The Rosenhügel Studios are film studios located in the Austrian capital Vienna. They were opened in 1923 and originally owned by the Vita-Film production company. After the company's bankruptcy the following year the studios were taken over by Sascha Film, the largest of the Austrian companies of the era. In the early 1930s Sascha formed a partnership with the German outfit Tobis Film to renovate the studios for production of sound films. A number of Austrian hit films were produced there during the remainder of the decade.

Following the Anschluss of 1938, the Austrian film industry was incorporated into that of Nazi Germany. Rosenhügel was taken over by the German-controlled Wien-Film under Karl Hartl.
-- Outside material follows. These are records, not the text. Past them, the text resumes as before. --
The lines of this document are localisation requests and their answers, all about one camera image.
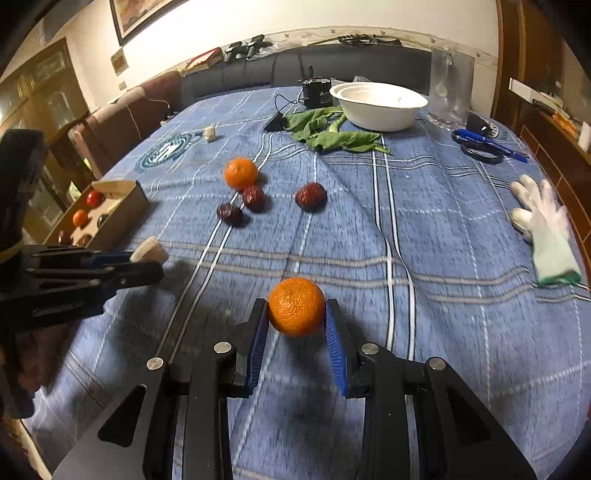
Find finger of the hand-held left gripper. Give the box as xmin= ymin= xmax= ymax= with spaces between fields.
xmin=28 ymin=262 xmax=165 ymax=302
xmin=23 ymin=246 xmax=136 ymax=271

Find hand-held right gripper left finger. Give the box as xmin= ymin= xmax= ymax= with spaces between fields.
xmin=51 ymin=298 xmax=271 ymax=480

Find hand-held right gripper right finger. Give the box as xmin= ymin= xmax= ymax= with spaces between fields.
xmin=324 ymin=298 xmax=539 ymax=480

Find pale beige food chunk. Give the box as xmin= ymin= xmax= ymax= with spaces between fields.
xmin=130 ymin=236 xmax=168 ymax=266

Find wooden tray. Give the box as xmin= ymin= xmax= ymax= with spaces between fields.
xmin=44 ymin=179 xmax=151 ymax=252

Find wooden glass cabinet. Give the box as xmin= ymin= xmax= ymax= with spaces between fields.
xmin=0 ymin=37 xmax=90 ymax=232

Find blue plaid tablecloth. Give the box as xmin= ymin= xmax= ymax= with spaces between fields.
xmin=23 ymin=85 xmax=591 ymax=480

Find dark jujube date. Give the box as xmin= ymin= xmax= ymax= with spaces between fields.
xmin=217 ymin=203 xmax=245 ymax=228

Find brown upholstered chair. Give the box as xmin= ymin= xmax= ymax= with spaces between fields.
xmin=69 ymin=71 xmax=183 ymax=178

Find green leafy vegetable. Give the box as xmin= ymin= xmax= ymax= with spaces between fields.
xmin=283 ymin=106 xmax=391 ymax=155

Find red flat box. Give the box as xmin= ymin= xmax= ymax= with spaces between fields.
xmin=185 ymin=48 xmax=222 ymax=72

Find white work glove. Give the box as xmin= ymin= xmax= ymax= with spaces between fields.
xmin=510 ymin=174 xmax=583 ymax=286

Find white bowl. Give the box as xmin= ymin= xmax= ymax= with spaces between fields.
xmin=329 ymin=82 xmax=429 ymax=133

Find black clamps on sofa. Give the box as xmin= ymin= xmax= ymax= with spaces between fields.
xmin=225 ymin=34 xmax=273 ymax=63

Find black radio device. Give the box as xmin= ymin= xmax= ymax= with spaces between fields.
xmin=300 ymin=65 xmax=333 ymax=109

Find black sofa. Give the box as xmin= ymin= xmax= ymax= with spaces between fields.
xmin=180 ymin=46 xmax=432 ymax=104

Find blue pen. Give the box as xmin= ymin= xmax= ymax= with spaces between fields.
xmin=452 ymin=129 xmax=529 ymax=163

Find black pouch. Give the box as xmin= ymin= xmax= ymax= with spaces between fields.
xmin=466 ymin=113 xmax=499 ymax=137

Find clear glass vase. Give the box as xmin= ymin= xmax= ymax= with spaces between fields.
xmin=427 ymin=46 xmax=475 ymax=132

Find wooden side shelf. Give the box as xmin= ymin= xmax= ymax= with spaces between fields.
xmin=492 ymin=0 xmax=591 ymax=259

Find black tools on sofa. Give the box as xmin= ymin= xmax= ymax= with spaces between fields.
xmin=337 ymin=33 xmax=402 ymax=46

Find long white box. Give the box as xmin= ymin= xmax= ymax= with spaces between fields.
xmin=508 ymin=78 xmax=565 ymax=100

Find framed wall picture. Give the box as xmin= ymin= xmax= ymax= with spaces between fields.
xmin=109 ymin=0 xmax=185 ymax=46

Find black adapter with cable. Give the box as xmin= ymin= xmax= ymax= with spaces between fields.
xmin=264 ymin=95 xmax=301 ymax=132

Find black handled scissors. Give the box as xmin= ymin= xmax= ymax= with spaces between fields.
xmin=461 ymin=141 xmax=504 ymax=165

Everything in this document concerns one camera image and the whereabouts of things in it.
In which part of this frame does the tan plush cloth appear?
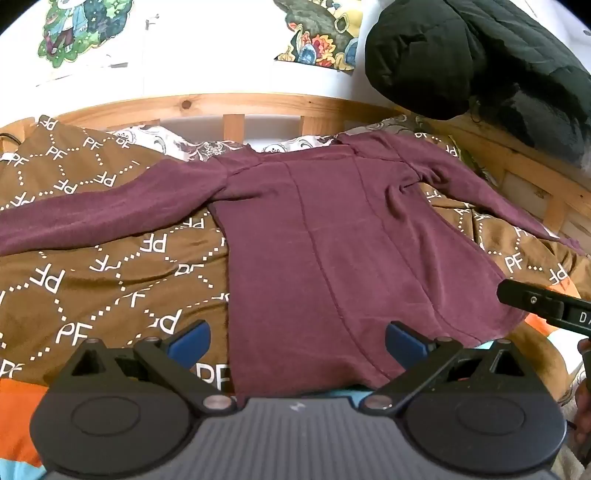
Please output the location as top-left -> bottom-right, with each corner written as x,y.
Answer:
478,323 -> 583,418

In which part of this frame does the colourful floral wall poster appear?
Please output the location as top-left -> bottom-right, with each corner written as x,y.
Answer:
272,0 -> 363,73

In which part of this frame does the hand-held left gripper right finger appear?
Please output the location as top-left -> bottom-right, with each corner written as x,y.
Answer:
359,321 -> 551,415

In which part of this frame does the black puffer jacket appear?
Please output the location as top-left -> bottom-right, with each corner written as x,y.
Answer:
365,0 -> 591,168

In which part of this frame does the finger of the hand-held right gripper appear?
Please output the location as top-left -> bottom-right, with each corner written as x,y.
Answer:
496,278 -> 561,320

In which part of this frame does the brown printed blanket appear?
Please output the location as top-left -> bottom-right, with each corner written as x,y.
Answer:
0,114 -> 591,409

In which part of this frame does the white floral bedsheet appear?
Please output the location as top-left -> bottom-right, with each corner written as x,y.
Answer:
113,115 -> 462,163

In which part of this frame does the green figure wall poster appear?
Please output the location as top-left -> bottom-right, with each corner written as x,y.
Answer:
37,0 -> 136,71

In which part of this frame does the maroon long-sleeve shirt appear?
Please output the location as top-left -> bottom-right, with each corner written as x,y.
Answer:
0,130 -> 588,398

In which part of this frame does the wooden bed frame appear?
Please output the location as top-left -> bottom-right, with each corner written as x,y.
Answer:
0,93 -> 591,259

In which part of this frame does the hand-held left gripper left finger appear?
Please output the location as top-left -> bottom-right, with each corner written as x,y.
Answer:
52,320 -> 239,415

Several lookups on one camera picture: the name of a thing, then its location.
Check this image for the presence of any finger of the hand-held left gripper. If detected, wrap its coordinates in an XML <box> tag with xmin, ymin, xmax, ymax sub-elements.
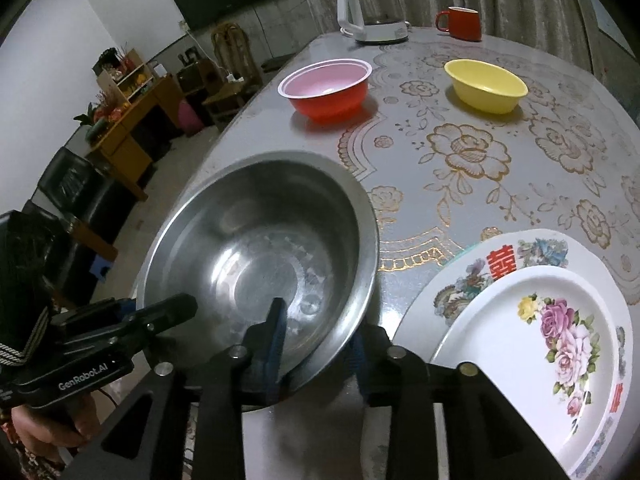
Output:
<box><xmin>52</xmin><ymin>298</ymin><xmax>139</xmax><ymax>328</ymax></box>
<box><xmin>62</xmin><ymin>294</ymin><xmax>199</xmax><ymax>361</ymax></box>

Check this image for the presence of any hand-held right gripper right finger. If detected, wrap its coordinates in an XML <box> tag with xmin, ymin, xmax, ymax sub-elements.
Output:
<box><xmin>350</xmin><ymin>325</ymin><xmax>566</xmax><ymax>480</ymax></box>

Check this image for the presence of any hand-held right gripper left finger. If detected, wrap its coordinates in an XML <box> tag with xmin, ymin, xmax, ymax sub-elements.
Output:
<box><xmin>65</xmin><ymin>297</ymin><xmax>289</xmax><ymax>480</ymax></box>

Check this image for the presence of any stainless steel basin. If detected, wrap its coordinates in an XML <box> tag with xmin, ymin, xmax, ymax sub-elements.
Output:
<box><xmin>136</xmin><ymin>151</ymin><xmax>381</xmax><ymax>413</ymax></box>

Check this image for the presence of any white floral plate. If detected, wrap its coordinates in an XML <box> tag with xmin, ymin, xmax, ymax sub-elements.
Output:
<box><xmin>429</xmin><ymin>265</ymin><xmax>634</xmax><ymax>476</ymax></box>

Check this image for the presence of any light blue plate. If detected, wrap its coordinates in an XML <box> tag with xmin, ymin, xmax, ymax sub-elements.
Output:
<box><xmin>441</xmin><ymin>241</ymin><xmax>483</xmax><ymax>268</ymax></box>

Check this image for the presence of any large white printed plate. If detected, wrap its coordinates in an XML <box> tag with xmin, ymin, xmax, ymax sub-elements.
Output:
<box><xmin>400</xmin><ymin>229</ymin><xmax>638</xmax><ymax>480</ymax></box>

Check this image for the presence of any red bowl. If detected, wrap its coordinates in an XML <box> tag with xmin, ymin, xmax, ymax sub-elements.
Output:
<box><xmin>277</xmin><ymin>58</ymin><xmax>374</xmax><ymax>122</ymax></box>

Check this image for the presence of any yellow bowl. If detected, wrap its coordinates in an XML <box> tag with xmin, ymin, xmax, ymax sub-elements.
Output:
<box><xmin>444</xmin><ymin>58</ymin><xmax>529</xmax><ymax>115</ymax></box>

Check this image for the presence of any person's left forearm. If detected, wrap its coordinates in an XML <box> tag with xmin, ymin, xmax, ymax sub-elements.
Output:
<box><xmin>0</xmin><ymin>210</ymin><xmax>69</xmax><ymax>369</ymax></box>

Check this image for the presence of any person's left hand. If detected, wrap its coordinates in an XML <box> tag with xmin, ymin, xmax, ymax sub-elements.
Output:
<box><xmin>9</xmin><ymin>394</ymin><xmax>102</xmax><ymax>462</ymax></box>

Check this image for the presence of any person's patterned clothing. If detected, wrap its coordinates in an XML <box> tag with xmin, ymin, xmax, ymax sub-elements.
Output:
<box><xmin>0</xmin><ymin>410</ymin><xmax>67</xmax><ymax>480</ymax></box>

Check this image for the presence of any black sofa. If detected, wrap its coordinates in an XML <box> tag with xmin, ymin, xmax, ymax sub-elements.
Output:
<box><xmin>22</xmin><ymin>147</ymin><xmax>137</xmax><ymax>311</ymax></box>

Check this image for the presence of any pink bag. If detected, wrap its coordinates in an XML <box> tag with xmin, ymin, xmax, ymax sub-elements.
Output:
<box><xmin>177</xmin><ymin>100</ymin><xmax>205</xmax><ymax>137</ymax></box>

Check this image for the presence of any cluttered wooden shelf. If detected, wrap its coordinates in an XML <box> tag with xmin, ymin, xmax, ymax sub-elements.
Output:
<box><xmin>92</xmin><ymin>47</ymin><xmax>169</xmax><ymax>111</ymax></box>

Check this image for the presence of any dark wooden chair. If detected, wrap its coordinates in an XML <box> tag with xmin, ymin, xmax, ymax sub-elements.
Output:
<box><xmin>202</xmin><ymin>22</ymin><xmax>264</xmax><ymax>132</ymax></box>

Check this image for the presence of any white electric kettle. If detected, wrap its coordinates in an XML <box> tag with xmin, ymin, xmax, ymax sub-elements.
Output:
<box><xmin>336</xmin><ymin>0</ymin><xmax>412</xmax><ymax>45</ymax></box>

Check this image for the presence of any red mug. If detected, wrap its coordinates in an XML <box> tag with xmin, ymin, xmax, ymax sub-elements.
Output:
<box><xmin>434</xmin><ymin>6</ymin><xmax>484</xmax><ymax>42</ymax></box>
From 1939 to 1941, a dubbing hall complex with a large and a small dubbing hall, editing rooms and offices was built next to the Rosenhügel studios. Joseph Goebbels is said to have commissioned the construction of the "Synchronhalle" himself in order to shoot Nazi propaganda films with the UFA film stars of the time in Vienna. A company-owned airport and a subway station directly in front of the entrance to the film studios were planned for fast transportation.
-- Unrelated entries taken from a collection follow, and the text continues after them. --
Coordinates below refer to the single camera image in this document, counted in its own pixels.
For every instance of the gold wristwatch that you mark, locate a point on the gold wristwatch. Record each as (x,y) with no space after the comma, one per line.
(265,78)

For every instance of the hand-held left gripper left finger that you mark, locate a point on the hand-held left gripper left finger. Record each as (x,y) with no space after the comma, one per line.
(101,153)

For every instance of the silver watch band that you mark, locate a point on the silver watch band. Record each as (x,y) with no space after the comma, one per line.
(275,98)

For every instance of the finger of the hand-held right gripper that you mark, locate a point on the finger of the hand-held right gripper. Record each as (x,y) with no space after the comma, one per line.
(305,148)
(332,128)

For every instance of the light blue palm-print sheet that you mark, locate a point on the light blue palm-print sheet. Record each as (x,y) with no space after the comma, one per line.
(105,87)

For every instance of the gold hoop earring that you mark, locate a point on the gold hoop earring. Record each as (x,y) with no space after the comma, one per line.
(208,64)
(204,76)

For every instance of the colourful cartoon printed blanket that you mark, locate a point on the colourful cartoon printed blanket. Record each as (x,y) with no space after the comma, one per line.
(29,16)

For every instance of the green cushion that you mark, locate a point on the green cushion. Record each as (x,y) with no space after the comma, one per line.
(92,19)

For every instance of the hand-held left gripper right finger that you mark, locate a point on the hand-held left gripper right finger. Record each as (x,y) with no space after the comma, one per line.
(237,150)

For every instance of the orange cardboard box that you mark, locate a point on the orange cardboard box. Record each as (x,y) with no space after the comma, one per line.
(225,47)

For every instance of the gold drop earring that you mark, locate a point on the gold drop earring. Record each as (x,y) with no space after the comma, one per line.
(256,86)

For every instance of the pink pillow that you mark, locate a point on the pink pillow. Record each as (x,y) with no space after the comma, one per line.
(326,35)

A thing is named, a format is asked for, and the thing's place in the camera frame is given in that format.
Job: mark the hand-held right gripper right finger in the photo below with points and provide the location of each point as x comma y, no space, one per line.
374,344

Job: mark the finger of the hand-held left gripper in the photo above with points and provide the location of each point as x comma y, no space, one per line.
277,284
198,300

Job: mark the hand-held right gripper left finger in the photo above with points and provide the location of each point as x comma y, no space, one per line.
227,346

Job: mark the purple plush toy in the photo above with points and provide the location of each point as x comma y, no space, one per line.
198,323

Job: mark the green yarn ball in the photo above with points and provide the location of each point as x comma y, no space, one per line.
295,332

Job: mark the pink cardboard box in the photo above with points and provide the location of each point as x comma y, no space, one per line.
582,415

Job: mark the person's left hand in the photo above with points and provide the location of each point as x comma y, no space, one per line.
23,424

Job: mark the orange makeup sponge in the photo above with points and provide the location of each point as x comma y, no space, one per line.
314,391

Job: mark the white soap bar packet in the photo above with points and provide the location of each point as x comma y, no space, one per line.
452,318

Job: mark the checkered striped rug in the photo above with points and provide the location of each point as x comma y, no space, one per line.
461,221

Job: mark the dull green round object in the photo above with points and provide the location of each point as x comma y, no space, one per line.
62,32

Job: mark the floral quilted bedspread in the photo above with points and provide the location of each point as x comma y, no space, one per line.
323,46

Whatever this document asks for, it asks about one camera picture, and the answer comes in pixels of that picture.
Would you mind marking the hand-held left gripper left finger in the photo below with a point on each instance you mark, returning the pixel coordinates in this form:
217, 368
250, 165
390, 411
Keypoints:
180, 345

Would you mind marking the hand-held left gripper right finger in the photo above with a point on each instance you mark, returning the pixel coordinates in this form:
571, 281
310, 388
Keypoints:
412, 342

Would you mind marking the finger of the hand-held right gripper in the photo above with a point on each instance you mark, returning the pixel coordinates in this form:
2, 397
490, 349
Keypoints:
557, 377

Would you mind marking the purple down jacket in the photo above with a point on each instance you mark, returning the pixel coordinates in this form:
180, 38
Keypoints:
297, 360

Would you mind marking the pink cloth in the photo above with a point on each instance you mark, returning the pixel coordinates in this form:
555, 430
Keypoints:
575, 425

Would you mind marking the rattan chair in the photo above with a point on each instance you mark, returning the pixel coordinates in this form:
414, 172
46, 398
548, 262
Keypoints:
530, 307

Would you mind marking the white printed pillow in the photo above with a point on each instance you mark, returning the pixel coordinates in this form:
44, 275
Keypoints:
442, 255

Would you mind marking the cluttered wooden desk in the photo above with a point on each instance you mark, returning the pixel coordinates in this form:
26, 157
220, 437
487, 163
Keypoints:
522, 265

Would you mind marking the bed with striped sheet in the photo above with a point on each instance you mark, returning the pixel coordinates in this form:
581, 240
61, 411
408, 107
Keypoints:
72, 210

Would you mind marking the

During the Soviet Occupation of East Vienna between 1945 and 1955, the studios were used for a mixture of entertainment films and Communist propaganda works. After the Soviet withdrawal the studios passed into the hands of democratic Austria, and it functioned as the country's largest studios.

At the beginning of October 2008, the ORF confirmed rumors that the sale of the Rosen Hügel studios was planned. The minimum purchase price should be 14 million euros. Filmstadt Wien-GmbH wants to move to the newly built Media Quarter Marx after the lease expires, which was extended from 2009 to 2014 by exercising an option.

In 2011 parts of the studio estate were sold off for demolition and redevelopment.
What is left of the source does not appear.